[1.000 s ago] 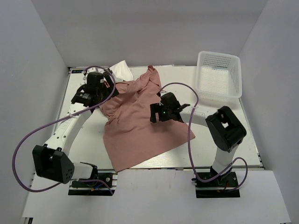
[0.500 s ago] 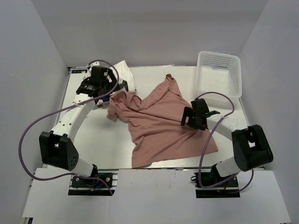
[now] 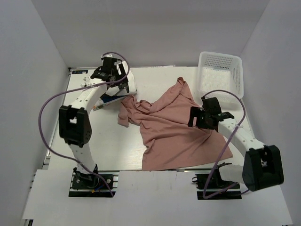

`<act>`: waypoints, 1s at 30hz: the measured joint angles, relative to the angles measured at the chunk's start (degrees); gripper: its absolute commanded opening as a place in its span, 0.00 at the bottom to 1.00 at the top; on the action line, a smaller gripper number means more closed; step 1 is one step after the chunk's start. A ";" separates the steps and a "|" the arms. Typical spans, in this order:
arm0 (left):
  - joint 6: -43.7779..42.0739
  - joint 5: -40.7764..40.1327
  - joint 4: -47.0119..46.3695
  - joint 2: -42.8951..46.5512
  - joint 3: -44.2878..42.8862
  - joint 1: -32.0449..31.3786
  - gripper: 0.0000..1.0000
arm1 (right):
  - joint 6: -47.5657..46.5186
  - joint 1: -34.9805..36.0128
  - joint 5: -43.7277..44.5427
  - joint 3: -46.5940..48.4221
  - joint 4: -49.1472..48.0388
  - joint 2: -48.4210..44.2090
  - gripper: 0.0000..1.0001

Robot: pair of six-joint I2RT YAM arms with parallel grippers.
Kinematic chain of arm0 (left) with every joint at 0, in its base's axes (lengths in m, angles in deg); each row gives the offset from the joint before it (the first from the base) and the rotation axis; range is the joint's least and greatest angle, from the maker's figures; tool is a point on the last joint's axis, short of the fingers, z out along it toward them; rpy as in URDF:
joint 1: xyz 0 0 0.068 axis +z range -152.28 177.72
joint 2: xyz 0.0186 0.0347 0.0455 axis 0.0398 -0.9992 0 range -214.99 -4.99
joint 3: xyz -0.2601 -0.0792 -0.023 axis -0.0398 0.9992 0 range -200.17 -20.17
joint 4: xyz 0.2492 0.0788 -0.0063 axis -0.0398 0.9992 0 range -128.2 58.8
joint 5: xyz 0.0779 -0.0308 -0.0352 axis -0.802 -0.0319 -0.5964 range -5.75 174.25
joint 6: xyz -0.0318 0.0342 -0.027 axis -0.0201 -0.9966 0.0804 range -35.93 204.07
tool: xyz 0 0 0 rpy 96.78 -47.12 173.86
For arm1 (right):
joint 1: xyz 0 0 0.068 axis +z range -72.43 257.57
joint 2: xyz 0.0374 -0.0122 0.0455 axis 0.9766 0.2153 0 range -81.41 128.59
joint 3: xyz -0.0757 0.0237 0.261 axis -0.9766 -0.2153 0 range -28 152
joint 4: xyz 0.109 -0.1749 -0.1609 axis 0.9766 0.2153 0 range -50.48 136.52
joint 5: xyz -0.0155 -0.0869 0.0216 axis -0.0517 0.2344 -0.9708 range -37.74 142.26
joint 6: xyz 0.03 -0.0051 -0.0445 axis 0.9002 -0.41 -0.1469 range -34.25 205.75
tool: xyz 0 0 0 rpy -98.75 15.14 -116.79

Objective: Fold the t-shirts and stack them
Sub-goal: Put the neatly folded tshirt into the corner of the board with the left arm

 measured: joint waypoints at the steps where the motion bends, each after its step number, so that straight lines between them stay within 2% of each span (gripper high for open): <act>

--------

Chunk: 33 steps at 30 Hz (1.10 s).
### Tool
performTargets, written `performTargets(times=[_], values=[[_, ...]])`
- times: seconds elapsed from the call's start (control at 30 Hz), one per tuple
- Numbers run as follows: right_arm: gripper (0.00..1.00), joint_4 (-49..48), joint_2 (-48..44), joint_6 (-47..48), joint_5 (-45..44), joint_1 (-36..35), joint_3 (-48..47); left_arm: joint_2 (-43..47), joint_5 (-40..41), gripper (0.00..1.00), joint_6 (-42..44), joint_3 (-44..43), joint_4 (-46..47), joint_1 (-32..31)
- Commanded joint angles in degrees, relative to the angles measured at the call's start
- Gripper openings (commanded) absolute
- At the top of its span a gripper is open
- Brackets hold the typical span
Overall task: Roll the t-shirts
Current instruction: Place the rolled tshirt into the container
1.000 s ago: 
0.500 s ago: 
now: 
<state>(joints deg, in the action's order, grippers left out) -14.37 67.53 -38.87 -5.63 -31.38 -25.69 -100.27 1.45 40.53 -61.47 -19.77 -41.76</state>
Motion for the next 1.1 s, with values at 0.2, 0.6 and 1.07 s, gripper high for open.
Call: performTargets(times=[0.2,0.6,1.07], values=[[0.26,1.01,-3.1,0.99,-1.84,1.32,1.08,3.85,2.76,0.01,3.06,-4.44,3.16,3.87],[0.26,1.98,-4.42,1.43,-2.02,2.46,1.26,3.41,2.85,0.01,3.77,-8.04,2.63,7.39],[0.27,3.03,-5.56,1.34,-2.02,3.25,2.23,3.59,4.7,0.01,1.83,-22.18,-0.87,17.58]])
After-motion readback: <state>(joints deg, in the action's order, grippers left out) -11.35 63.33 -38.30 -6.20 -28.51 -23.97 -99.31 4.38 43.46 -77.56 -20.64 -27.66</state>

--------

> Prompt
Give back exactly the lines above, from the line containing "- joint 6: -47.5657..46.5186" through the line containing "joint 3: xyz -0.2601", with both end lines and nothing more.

> Reply
  - joint 6: -47.5657..46.5186
  - joint 1: -34.9805..36.0128
  - joint 5: -43.7277..44.5427
  - joint 3: -46.5940..48.4221
  - joint 4: -49.1472..48.0388
  - joint 2: -48.4210..44.2090
  - gripper: 0.0000..1.0001

Robot: pair of six-joint I2RT YAM arms with parallel grippers.
Kinematic chain of arm0 (left) with every joint at 0, in its base's axes (lengths in m, angles in deg); each row gives the offset from the joint before it (the first from the base) and the rotation axis; range is the joint's least and greatest angle, from the maker's figures; tool is a point on the last joint's axis, short of the fingers, z out along it toward them; rpy as in URDF:
joint 1: xyz 0 0 0.068 axis +z range -152.28 177.72
joint 2: xyz 0.0186 0.0347 0.0455 axis 0.0398 -0.9992 0 range -214.99 -4.99
joint 3: xyz -0.2601 -0.0792 -0.023 axis -0.0398 0.9992 0 range -200.17 -20.17

This answer has been given in full.